I assume that the answer is that I don't understand the game, but here is what appears to happen:

The player can bet increments of $5 on one of the 6 possible outcomes of a roll of a die, 1-6. Say you put $5 on #1.
The casino rolls three die.
The player wins $5 for each one that appears and 10X or $50 if 3 ones appear.

My calculation says that the expected value of this game is $2.66 for a $5 bet. In other words, because of that 10x win for tripple ones the odds are in favor of the player.

What am I missing?

I think your numbers are off. Or mine are - this is what I get...
# Odds Outcome Weighted
0 0.578703704 -5 -2.893518519
1 0.347222222 0 0
2 0.069444444 5 0.347222222
3 0.00462963 50 0.231481481

Expected value -2.314814815

This slight modification let me match your numbers. You forgot to factor in that you lost your five dollar wager. But I think mine was off by a bit too.
# Odds Outcome Weighted
0 0.578703704 0 0
1 0.347222222 5 1.736111111
2 0.069444444 10 0.694444444
3 0.00462963 50 0.231481481

Expected value 2.662037037
What would the real net outcomes be?
0 --> -$5 (you lost your bet)
1 --> 0 or 5? (do you just break even or do you get your bet plus five more?)
2 --> 5 or 10?
3 --> 45 or 50?

This slight modification let me match your numbers. You forgot to factor in that you lost your five dollar wager. But I think mine was off by a bit too.
# Odds Outcome Weighted
0 0.578703704 0 0
1 0.347222222 5 1.736111111
2 0.069444444 10 0.694444444
3 0.00462963 50 0.231481481

Expected value 2.662037037
What would the real net outcomes be?
0 --> -$5 (you lost your bet)
1 --> 0 or 5? (do you just break even or do you get your bet plus five more?)
2 --> 5 or 10?
3 --> 45 or 50?

Exactly what I was wondering. If you break even with 1 of your number, the EV = -2.xxx, whatever that was. That's a HUGE house advantage. Best in the house.

Geez, it's like post-padding heaven here.

If the outcomes are (-5, 5, 10, 50), then the EV = -$0.23 (sounds reasonable)

If the outcomes are (-5,0,5,45), then EV = -$2.34 (casino's making money hand over fist)

An actuary's website to help you with all of your gambling questions. (http://wizardofodds.com/games/chuckaluck.html)
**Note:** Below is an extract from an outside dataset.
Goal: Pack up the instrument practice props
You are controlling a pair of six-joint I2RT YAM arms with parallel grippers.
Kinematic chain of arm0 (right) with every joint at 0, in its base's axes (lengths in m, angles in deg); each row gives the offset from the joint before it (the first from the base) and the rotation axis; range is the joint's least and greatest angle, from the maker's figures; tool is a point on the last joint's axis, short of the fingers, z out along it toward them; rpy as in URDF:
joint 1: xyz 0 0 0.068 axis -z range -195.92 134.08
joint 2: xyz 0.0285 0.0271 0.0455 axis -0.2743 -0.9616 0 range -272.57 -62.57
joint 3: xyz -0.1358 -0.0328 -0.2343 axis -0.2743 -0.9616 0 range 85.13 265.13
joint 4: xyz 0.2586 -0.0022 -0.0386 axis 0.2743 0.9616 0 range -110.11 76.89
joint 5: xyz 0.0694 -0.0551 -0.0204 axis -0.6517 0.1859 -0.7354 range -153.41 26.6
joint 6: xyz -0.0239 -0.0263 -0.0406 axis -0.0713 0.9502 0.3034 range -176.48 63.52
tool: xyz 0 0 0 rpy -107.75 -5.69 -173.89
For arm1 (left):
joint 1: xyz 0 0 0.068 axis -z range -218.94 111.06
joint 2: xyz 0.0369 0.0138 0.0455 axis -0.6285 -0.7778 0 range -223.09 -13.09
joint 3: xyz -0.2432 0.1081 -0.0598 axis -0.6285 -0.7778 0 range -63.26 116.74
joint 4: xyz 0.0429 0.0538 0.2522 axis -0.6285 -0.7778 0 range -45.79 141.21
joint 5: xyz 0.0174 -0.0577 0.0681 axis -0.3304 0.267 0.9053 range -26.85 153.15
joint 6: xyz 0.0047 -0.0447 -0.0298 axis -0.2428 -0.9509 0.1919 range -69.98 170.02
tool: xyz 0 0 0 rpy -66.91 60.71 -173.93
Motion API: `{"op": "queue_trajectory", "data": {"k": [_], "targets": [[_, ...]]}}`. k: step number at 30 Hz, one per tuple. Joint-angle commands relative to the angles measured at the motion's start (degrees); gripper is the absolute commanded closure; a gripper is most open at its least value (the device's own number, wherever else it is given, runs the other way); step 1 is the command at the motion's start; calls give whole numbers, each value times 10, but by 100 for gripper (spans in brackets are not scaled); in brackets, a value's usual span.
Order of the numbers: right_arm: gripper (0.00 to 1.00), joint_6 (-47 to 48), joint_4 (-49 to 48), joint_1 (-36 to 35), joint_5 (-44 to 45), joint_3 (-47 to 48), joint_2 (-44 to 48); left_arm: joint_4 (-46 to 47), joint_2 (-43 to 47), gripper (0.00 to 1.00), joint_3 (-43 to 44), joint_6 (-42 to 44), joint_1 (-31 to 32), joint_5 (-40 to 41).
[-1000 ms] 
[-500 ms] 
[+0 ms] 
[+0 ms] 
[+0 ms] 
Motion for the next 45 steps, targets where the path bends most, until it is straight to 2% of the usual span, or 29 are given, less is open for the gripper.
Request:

This is a deceptive game since it appears to be breakeven without the bonus. 1/6 of the tosses of each die come up "1", and there are 3 dice, right? So aren't you getting even money if you bet $5 and get $5 each time a "1" shows?

The game is more intuitive from the casino's point of view. Suppose you have one player betting each number each round.
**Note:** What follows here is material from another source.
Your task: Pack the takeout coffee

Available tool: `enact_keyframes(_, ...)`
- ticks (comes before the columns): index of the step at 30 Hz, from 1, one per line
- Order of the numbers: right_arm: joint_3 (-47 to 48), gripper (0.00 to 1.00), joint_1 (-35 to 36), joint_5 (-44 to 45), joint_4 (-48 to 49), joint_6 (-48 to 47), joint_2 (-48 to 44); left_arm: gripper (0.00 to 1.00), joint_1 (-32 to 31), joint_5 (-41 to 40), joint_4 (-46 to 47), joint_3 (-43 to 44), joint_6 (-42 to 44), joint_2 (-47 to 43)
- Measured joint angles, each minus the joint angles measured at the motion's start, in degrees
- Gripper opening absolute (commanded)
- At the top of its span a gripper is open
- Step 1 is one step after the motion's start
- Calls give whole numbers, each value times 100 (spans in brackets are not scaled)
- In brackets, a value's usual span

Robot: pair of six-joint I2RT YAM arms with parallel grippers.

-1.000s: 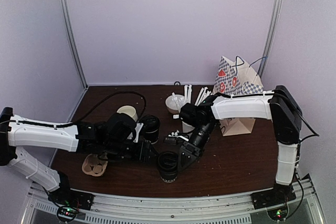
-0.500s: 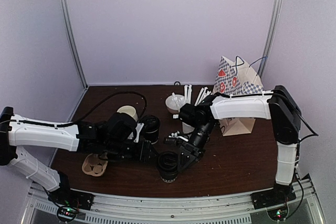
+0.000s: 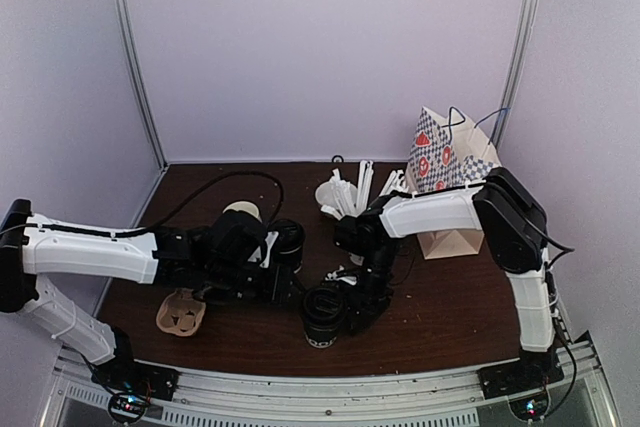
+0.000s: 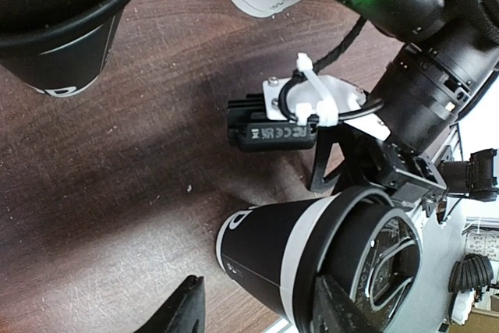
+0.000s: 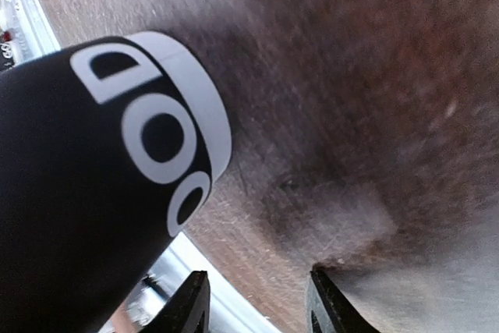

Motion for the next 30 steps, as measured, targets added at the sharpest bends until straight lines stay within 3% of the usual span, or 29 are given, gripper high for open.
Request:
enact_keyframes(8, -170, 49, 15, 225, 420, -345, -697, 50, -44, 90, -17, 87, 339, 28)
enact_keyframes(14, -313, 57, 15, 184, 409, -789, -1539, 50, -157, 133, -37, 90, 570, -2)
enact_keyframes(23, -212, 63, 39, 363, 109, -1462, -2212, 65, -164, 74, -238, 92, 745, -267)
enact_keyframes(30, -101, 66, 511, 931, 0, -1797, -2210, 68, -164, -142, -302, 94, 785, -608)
If the dice show three different numbers (1,2,3), then the casino plays $5 to everyone who bet (1,2,3), but collects $5 from everyone who bet (4,5,6). So the casino breaks even.
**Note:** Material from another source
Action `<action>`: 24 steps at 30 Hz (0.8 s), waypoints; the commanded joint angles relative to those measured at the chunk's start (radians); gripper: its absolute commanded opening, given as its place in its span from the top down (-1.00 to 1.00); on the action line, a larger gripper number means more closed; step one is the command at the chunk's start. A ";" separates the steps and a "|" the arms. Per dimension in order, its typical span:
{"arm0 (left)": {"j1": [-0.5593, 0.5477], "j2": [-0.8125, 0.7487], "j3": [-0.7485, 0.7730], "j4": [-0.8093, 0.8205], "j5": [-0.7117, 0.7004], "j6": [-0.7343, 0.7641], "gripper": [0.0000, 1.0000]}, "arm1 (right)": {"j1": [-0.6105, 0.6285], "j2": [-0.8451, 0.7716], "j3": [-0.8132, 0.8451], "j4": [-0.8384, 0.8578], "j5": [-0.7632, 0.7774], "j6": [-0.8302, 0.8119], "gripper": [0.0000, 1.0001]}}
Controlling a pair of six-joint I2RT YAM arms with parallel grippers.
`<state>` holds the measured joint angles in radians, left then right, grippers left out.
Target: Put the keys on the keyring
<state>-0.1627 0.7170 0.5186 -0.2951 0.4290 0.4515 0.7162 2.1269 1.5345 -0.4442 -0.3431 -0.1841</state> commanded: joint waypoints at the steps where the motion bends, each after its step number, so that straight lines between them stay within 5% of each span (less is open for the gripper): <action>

But say two of the dice match. (1,1,2). Now the casino still pays out $15, but it collects from everyone who bet (3,4,5,6), thus collecting $20. Casino makes $5.

If all three dice show the same number (1,1,1), the casino pays out $50 but collects $25. A $25 loss for the house.

However, the odds of 2 dice matching are 15-1 compared to the odds of 3 dice matching. So the house makes $5 15 times as often as it loses $25.

If the outcomes are (-5, 5, 10, 50), then the EV = -$0.23 (sounds reasonable)
These are the correct payouts, and yes, my original calc assumed that you got your bet back if you lost, kind of a silly outcome from the casino's standpoint.

Thanks. Sometimes the errors are glaring, but you still can't see them.